Nor do I think we can preach the Gospel, unless we base
it upon the peculiar redemption which Christ made for His elect and chosen
people. Nor can I comprehend a Gospel which lets saints fall away after they
are called and suffers the children of God to be burned in the fires of
damnation after having believed. Such a Gospel I abhor. The Gospel of the Bible
is not such a Gospel as that. We preach Christ and Him crucified in a different
fashion and to all gainsayers we reply, “We have not so learned Christ.”
There are three things in the text. First, a Gospel
rejected–“Christ crucified, to the Jews a stumbling block and to the Greeks
foolishness.” Secondly, a Gospel triumphant–“unto those which are called, both
Jews and Greeks.” And thirdly, a Gospel admired–it is to them who are called
“the power of God and the wisdom of God.”

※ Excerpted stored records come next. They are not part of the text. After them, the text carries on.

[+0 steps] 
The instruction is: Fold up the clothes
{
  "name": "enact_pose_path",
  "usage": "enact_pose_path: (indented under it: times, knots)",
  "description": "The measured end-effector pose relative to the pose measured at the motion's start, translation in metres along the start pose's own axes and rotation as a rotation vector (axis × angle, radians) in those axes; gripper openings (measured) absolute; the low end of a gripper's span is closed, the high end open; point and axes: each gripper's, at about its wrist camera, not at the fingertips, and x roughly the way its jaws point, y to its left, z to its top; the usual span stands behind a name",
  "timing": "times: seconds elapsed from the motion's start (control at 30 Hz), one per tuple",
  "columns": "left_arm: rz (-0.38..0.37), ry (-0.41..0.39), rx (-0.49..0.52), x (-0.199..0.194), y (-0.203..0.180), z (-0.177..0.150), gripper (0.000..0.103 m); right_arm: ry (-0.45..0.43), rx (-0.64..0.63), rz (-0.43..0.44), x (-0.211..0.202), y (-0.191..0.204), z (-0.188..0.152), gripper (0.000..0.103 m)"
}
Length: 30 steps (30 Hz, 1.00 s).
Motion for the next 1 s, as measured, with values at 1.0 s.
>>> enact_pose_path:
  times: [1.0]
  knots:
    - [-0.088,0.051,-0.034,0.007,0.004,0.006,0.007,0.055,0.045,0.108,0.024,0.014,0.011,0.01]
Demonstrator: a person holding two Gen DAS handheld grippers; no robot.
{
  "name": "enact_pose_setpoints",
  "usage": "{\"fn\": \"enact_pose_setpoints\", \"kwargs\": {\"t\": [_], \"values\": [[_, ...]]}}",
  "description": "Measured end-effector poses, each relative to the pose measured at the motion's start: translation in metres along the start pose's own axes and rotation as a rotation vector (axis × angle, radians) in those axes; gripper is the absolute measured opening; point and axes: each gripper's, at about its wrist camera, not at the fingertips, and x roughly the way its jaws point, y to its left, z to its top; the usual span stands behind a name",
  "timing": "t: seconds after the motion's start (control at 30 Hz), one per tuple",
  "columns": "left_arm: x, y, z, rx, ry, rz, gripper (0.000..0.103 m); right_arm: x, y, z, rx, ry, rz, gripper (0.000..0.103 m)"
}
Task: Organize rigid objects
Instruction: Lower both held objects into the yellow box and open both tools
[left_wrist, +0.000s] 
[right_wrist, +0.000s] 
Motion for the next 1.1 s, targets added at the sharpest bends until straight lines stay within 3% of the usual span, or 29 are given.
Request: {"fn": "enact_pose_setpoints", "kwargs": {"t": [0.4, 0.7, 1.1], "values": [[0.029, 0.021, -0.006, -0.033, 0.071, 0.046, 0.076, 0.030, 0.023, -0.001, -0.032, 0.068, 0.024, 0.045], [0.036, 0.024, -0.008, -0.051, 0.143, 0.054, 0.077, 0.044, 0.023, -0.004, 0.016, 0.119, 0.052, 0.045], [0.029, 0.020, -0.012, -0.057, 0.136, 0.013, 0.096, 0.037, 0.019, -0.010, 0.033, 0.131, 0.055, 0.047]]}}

First, we have here A GOSPEL REJECTED. One would have
imagined that when God sent His Gospel to men, all men would meekly listen and
humbly receive its truths. We should have thought that God’s ministers had but
to proclaim that life is brought to light by the Gospel and that Christ is come
to save sinners and every ear would be attentive, every eye would be fixed and
every heart would be wide open to receive the Truth. We should have said,
judging favorably of our fellow creatures, that there would not exist in the
world a monster so vile, so depraved, so polluted, as to put so much as a stone
in the way of the progress of Truth.
We could not have conceived such a thing. Yet that
conception is the truth. When the Gospel was preached, instead of being
accepted and admired, one universal hiss went up to Heaven–men could not bear
it–its first Preacher they dragged to the brow of the hill and would have sent
Him down headlong–yes, they did more, they nailed Him to the Cross. And there
they let Him languish out His dying life in agony such as no man has borne
since. All His chosen ministers have been hated and abhorred by worldlings. Instead
of being listened to, they have been scoffed at–treated as if they were the
offscouring of all things and the very scum of mankind. Look at the holy men in
the old times, how they were driven from city to city, persecuted, afflicted,
tormented, stoned to death wherever the enemy had power to do so.
Those friends of men, those real philanthropists, who
came with hearts big with love, hands full of mercy, lips pregnant with
celestial fire and souls that burned with holy influence–those men were treated
as if they were spies in the camp–as if they were deserters from the common
cause of mankind. They were treated ass if they were enemies and not, as they
truly were, the best of friends. Do not suppose, my Friends, that men like the
Gospel any better now, than they did then.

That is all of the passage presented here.